Jinyoung Anna Jin, Director, Charles B. Wang Center, Stony Brook University
Jinyoung Anna Jin, Ph.D., is an art historian, curator, and author specializing in modern and contemporary Korean art within global and transnational contexts. She serves as the director of Asian art and culture at Stony Brook University’s Charles B. Wang Center, and teaches in Asian and Asian American studies. Her research examines Cold War cultural exchanges, socialist modernism, and overlooked artistic networks linking Asia, Latin America, and beyond. Jin is the author of Art, War, and Exile in Modern Korea: Rethinking the Life and Work of Lee Qoede (2025). Through exhibitions, publications, and film projects, she works to reconnect marginalized artists and overlooked histories to broader global narratives. www.jinyoungannajin.com
Half a History: Restoring the Missing North to Modern Korean Art
The history of modern Korean art remains structurally incomplete, shaped not only by colonial rupture and postwar reconstruction but also by Cold War divisions. Artists who defected to North Korea have been systematically erased from textbooks, academic study, and wider cultural recognition, including major figures such as Lee Qoede (1913–1965), Bae Unseong (1900–1978), Kim Yongjun (1904–1967), Kim Manhyeong (1916–1984), Kil Jinseop (1907–1975), Chong Hyeonung (1910–1976), Lee Yeoseong (1913–?), Mun Haksu (1916–1988), and Park Munwon (1920–1973). Many of these artists were already central to artistic discourse before their defections and later became key contributors to North Korean art institutions, where they actively shaped debates on new visual languages and the future of North Korean art.
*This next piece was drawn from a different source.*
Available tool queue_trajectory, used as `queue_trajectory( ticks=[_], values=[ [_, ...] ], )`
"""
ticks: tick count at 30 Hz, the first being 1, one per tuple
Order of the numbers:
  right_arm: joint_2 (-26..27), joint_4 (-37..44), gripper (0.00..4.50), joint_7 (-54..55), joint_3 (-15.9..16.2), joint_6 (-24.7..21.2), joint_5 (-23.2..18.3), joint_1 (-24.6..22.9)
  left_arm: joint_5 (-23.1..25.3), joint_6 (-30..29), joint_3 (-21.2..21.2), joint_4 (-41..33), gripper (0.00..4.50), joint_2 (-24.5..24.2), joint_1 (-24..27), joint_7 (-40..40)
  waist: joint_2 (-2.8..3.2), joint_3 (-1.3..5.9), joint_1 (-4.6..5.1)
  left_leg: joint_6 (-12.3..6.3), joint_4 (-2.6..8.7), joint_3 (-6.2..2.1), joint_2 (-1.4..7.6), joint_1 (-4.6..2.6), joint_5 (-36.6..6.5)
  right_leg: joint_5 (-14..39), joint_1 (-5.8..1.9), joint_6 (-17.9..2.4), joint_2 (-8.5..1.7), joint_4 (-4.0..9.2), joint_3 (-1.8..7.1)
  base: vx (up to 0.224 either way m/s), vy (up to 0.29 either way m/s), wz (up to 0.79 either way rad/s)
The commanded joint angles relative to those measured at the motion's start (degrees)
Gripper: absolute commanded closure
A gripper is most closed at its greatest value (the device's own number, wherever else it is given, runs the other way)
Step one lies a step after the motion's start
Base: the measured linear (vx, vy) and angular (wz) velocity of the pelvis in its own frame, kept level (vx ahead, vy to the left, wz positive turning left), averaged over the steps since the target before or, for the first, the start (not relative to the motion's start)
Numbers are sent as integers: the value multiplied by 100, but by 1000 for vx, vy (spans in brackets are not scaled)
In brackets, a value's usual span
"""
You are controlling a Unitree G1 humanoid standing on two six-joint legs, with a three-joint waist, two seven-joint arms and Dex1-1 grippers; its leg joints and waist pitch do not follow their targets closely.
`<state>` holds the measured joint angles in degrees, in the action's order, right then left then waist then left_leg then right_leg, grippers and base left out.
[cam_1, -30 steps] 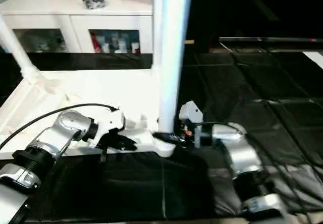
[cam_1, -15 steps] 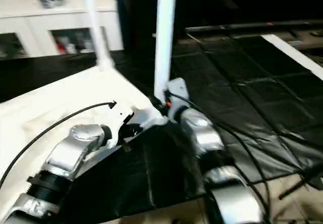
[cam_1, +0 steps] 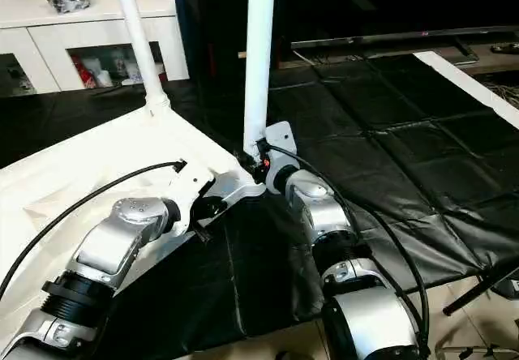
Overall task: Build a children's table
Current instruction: Rotate leg to tighten
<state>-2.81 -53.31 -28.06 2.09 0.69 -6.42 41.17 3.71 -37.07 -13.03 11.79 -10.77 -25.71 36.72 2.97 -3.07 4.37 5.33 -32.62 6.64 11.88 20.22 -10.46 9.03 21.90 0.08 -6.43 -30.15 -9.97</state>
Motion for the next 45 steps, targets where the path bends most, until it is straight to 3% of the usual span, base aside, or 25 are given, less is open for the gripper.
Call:
queue_trajectory(
  ticks=[1, 6, 8, 10, 12, 15, 17, 20, 25, 28, 30, 32, 34, 42, 43, 45],
  values=[
    [131, -441, 169, -201, 199, -286, 136, -243, 23, 233, -47, -166, 450, -63, -240, 5, 38, 233, -23, -70, 460, -19, 49, 14, -3556, 3243, -185, -626, -269, 431, 191, 0, 0, 0],
    [-24, -234, 117, -498, 116, -202, 43, -420, 1, 466, -106, -58, 450, -258, -253, 235, 37, 252, -73, -135, 434, 32, 42, 10, -3298, 3172, -165, -723, -283, 430, 255, 0, 0, 0],
    [-104, -88, 98, -617, 102, -131, 10, -524, -19, 557, -122, 12, 450, -320, -283, 335, 25, 255, -118, -195, 441, 44, 42, 65, -3038, 3134, -188, -742, -270, 401, 270, 0, 0, 0],
    [-229, 167, 94, -863, 82, -165, -76, -677, -53, 758, -172, 124, 450, -423, -330, 519, 16, 288, -170, -246, 408, 75, 30, 57, -2798, 3021, -176, -789, -271, 397, 313, 0, 0, 0],
    [-450, 538, 78, -1287, 119, -211, -165, -890, -53, 1033, -294, 247, 450, -578, -379, 791, -6, 331, -243, -323, 423, 87, 50, 145, -2390, 2609, -238, -870, -253, 305, 350, 0, 0, 0],
    [-739, 995, 49, -1860, 154, -163, -303, -1138, -85, 1325, -390, 403, 450, -724, -432, 1138, 16, 366, -394, -469, 387, 158, 79, 132, -1841, 2006, -220, -1073, -233, 246, 407, 0, 0, 0],
    [-907, 1253, 34, -2164, 140, -215, -402, -1259, -122, 1573, -440, 524, 450, -818, -471, 1408, -7, 385, -499, -541, 351, 217, 78, 95, -1595, 1676, -198, -1219, -203, 189, 454, 0, 0, 0],
    [-1130, 1524, 9, -2522, 131, -284, -508, -1357, -196, 1858, -506, 635, 450, -942, -504, 1790, 13, 440, -596, -665, 309, 237, 89, 121, -962, 911, -257, -1432, -202, 58, 467, 17, -3, 2],
    [-1652, 2141, 2, -3294, 176, -536, -694, -1543, -284, 2406, -646, 988, 450, -1214, -613, 2473, 19, 499, -757, -956, 220, 263, 96, 81, -325, -25, -260, -1684, -171, -79, 475, 0, 0, 0],
    [-2129, 2521, 2, -4071, 347, -779, -784, -1605, -508, 2776, -562, 1323, 450, -1301, -708, 3045, -11, 477, -855, -943, 216, 285, 95, 99, -525, 298, -259, -1645, -173, -74, 483, 0, 0, 0],
    [-2225, 2602, 2, -4274, 391, -867, -824, -1581, -582, 2874, -539, 1415, 450, -1308, -726, 3220, -29, 433, -893, -826, 241, 301, 102, 103, -868, 826, -240, -1530, -184, -19, 500, 0, 0, 0],
    [-2290, 2718, 2, -4430, 432, -979, -856, -1561, -664, 2953, -531, 1506, 450, -1306, -740, 3374, -47, 399, -944, -573, 277, 318, 97, 62, -1266, 1654, -208, -1276, -186, 59, 528, -59, -1, -4],
    [-2336, 2806, 2, -4592, 492, -1056, -872, -1502, -769, 3004, -537, 1553, 450, -1299, -729, 3573, -72, 406, -959, -485, 286, 327, 104, 35, -1310, 1907, -187, -1183, -195, 82, 553, 0, 0, 0],
    [-2381, 2810, 2, -5078, 862, -971, -696, -1320, -762, 3357, -752, 1534, 450, -1296, -631, 4075, -66, 419, -992, -471, 274, 352, 132, 24, -1254, 1772, -142, -1212, -187, 47, 588, 0, 0, 0],
    [-2363, 2760, 2, -5077, 878, -938, -652, -1299, -748, 3381, -770, 1532, 450, -1296, -631, 4094, -100, 420, -1004, -477, 269, 359, 131, 19, -1252, 1748, -137, -1228, -184, 46, 595, 0, 0, 0],
    [-2348, 2711, 18, -5094, 892, -930, -634, -1275, -731, 3408, -789, 1535, 450, -1297, -633, 4117, -97, 430, -1031, -472, 267, 360, 131, 27, -1147, 1666, -144, -1240, -186, 27, 603, 0, 0, 0]
  ],
)
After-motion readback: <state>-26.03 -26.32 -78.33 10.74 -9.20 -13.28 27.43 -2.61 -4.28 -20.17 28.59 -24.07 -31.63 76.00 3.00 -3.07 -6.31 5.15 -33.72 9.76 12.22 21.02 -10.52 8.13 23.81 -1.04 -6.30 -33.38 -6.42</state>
Their exclusion from dominant narratives reveals the structural limitations of modern art history in South Korea.
Modernism has long been framed through a Eurocentric model that casts non-Western artists as derivative. This limitation becomes especially clear in the case of North Korean defector artists, as their work has been confined within rigid ideological interpretations.
This presentation moves beyond “recovering” these artists, examining their efforts to construct a national art aligned with leftist movements and repositioning them within the broader trajectory of global modernism. It argues that the inclusion of defector artists is essential to completing modern Korean art history, a history that reveals Korean artists as active participants in global networks linking Mexico, Eastern Europe, and East Asia.